Friday 8 April 2016

QUOTE OF THE DAY / 'ARIA' OF THE MONTH: APRIL 8, 2016 - DONIZETTI / IL DOLCE SUONO

Composer Gaetano Donizetti
Today’s Quote of the Day / ‘Aria’ of the Month feature comes to us in the form of commemorative observance of the death of Italian belcantist composer Gaetano Donizetti, who left this earthly sphere 168 years ago today on April 8, 1848 at Bergamo in Italy from the advanced stages of neurosyphilis.

Today’s delicious quote was authored by a pubescent Donizetti, who, filled to the brim with of youthful optimism, would pen a poem at the tender age of 14 which would seem to accurately foreshadow his future successes in the realm of classical music and opera and certify him as an Icon of the artform:

"Ah, by Bacchus, with this aria I shall receive universal applause. People will say to me, “Bravo maestro!” I, in a very modest manner, shall walk about with bowed head; I’ll have rave reviews...I can become immortal... My mind is vast, my genius swift... And at composing, a thunderbolt am I!"

Donizetti’s ‘prediction’ was never so true as when applied to the infamous “Mad Scene” from his 1835 opera Lucia di Lammermoor (an opera based on the writings of Sir Walter Scott, who penned the novel “The Bride of Lammermoor” in 1819, itself influenced by actual events).
Not only had Donizetti scored for his female lead a recitative and aria that would become something of a show-off piece (the fabulous “Il Dolce Suono” from said ‘Mad Scene’ that would become famous an an opportunist piece for those highly aesthetically gifted sopranos specializing in the bel canto style). 
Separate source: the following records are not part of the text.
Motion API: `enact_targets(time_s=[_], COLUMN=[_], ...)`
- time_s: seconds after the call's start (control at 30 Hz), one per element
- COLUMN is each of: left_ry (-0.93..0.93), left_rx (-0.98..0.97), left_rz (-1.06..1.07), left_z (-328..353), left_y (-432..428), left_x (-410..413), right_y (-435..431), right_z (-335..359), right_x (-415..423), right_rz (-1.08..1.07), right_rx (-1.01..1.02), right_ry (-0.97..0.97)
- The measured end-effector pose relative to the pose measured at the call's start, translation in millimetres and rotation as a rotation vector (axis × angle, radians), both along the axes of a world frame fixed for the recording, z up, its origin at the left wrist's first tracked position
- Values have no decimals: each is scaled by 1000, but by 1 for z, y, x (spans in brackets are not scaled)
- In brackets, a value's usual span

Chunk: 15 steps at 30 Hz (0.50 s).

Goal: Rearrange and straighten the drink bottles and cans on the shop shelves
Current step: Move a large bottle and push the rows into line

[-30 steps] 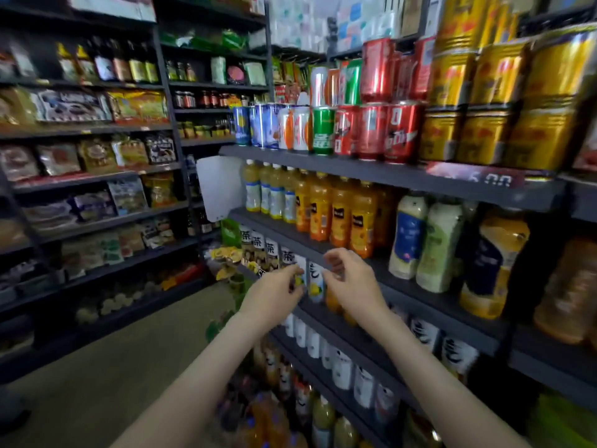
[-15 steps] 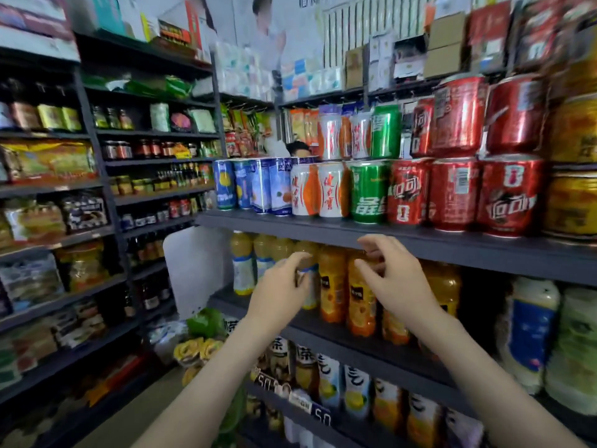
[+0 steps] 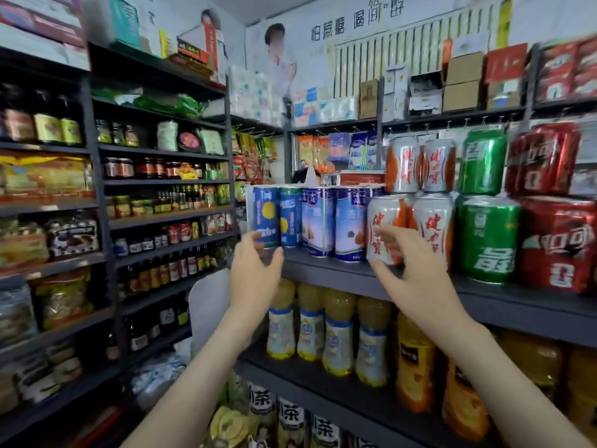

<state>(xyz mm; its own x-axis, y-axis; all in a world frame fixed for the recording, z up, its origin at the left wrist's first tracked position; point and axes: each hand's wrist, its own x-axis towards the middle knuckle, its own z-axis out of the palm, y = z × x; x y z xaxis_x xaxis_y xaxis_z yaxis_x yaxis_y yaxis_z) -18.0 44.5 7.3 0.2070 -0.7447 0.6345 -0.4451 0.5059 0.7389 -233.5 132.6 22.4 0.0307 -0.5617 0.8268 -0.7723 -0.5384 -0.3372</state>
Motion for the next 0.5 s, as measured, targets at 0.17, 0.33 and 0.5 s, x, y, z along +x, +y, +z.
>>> enact_targets(time_s=[0.17,0.33,0.5], left_ry=[-149,-225,-228], left_rx=[30,166,190], left_rz=[49,-30,-105], left_z=[24,44,43], left_y=[-58,-102,-126], left_x=[37,44,38], right_y=[-42,-76,-100], right_z=[5,13,26], right_x=[41,64,65], right_rz=[-209,-428,-645], right_rx=[-33,-141,-116], right_ry=[36,183,262])
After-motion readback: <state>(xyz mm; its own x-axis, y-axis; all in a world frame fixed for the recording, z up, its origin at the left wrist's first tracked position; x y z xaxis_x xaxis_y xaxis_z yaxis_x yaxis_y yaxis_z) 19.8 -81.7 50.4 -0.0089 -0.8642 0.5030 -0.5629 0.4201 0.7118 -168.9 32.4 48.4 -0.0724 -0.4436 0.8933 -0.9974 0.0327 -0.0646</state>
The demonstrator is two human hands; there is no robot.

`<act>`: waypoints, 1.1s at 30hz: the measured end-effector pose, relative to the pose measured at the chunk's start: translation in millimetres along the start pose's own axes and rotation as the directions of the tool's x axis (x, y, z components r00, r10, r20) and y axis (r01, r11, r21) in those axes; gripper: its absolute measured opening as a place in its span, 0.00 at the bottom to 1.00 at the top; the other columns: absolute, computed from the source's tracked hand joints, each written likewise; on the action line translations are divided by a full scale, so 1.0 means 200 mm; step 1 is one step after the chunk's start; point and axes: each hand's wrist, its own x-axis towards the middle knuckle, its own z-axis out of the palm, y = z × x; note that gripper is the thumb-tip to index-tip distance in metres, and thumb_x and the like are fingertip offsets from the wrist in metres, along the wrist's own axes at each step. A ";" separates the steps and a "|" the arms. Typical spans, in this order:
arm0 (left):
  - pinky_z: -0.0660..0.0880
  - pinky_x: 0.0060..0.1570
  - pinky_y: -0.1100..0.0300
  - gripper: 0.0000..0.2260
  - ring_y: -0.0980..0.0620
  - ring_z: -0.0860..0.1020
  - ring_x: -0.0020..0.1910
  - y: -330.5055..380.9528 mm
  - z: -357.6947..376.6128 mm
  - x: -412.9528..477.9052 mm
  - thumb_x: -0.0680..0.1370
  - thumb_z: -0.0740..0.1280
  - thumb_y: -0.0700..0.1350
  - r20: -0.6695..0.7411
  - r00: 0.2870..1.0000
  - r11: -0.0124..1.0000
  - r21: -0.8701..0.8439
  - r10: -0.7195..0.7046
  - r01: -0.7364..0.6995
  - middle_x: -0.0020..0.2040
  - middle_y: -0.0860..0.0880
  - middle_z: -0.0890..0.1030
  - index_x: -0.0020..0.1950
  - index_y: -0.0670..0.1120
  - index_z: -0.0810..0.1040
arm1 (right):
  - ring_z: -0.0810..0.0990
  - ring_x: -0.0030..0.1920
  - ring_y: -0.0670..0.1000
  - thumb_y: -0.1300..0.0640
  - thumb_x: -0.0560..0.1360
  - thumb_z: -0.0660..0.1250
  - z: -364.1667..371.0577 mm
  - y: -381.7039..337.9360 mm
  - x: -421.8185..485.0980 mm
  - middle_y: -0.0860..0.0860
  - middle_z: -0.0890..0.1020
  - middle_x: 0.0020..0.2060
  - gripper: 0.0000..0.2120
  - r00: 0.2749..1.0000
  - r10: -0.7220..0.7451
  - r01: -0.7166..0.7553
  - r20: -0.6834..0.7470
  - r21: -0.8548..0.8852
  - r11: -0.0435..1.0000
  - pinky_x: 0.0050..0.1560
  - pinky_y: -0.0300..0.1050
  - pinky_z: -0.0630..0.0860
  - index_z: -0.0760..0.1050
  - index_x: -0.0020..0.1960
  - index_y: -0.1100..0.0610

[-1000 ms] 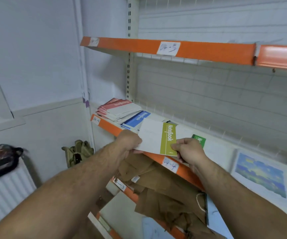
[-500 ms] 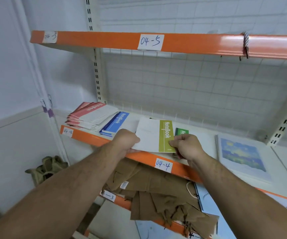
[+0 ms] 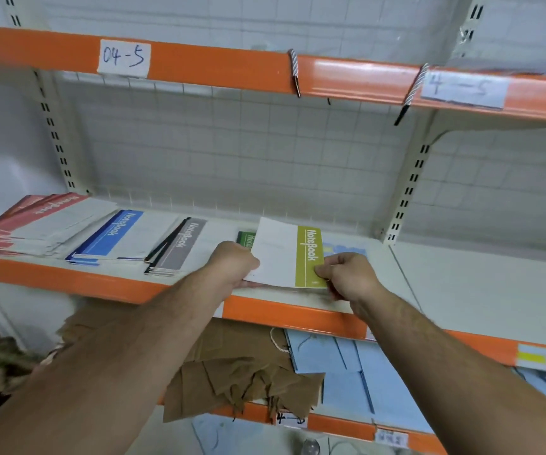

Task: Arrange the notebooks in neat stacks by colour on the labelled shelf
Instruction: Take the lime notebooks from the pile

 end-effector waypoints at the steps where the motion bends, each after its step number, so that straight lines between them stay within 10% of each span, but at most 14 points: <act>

Playwright Salvadore Cammarano
would become Italy's most sought-after
librettist following the success of Lucia
di Lammermoor

The success of Lucia di Lammermoor wasn't just limited to high ticket sales or the blossoming reputation of it's composer: the dramma tragico certified Italian playwright Salvadore Cammarano as a most sought-after librettist, having been the fourth and most successful librettist to set Scott’s Lucia to music. Cammarano would go on to pen seven more operas with Donizetti during Lucia di Lammermoor's ten-year triumph over Italy as a “masterpiece” of the bel canto artform. He would later become librettist to one Giuseppe Verdi, penning the words to operas Alzira (1845), La battaglia di Legnano (1849) and Luisa Miller in (1849).

Following the rise of Wagnerism and the Romantic movement in Western classical music, both the bel canto artform and Donizetti’s most famous ‘scene’ fell out of vogue until the resurgence of the art of “beautiful singing” once more took hold of audiences in the late twentieth century, with the recitative and aria in question once more made famous (and, quite frankly, made exploited) by stratospherically talented belcantist sopranos Joan Sutherland, and a rather muted Maria Callas (who originally objected to the insertion of vocal abbellimenti as made popular by her contemporaries, preferring to sing the piece "come scritto" (as written). Even when sung under these 'normal conditions', Callas’ 1952 performance at Torino in Italy under the direction of conductor Oliviero di Fabritiis would showcase the both the demanding nature of the aria and of the divas stunningly agile vocal prowess, which, like a gloriously emboldened eagle taking flight, Callas' vocal flexibility would appear to soar to dizzying heights.
 As interest in the bel canto style continued to flourish well into the late 20th and present century, Donizetti’s ‘showpiece aria’ would continue to be performed by remarkably agile masters of the flashy coloratura vocal style, usually featuring highly embellished ornamentation.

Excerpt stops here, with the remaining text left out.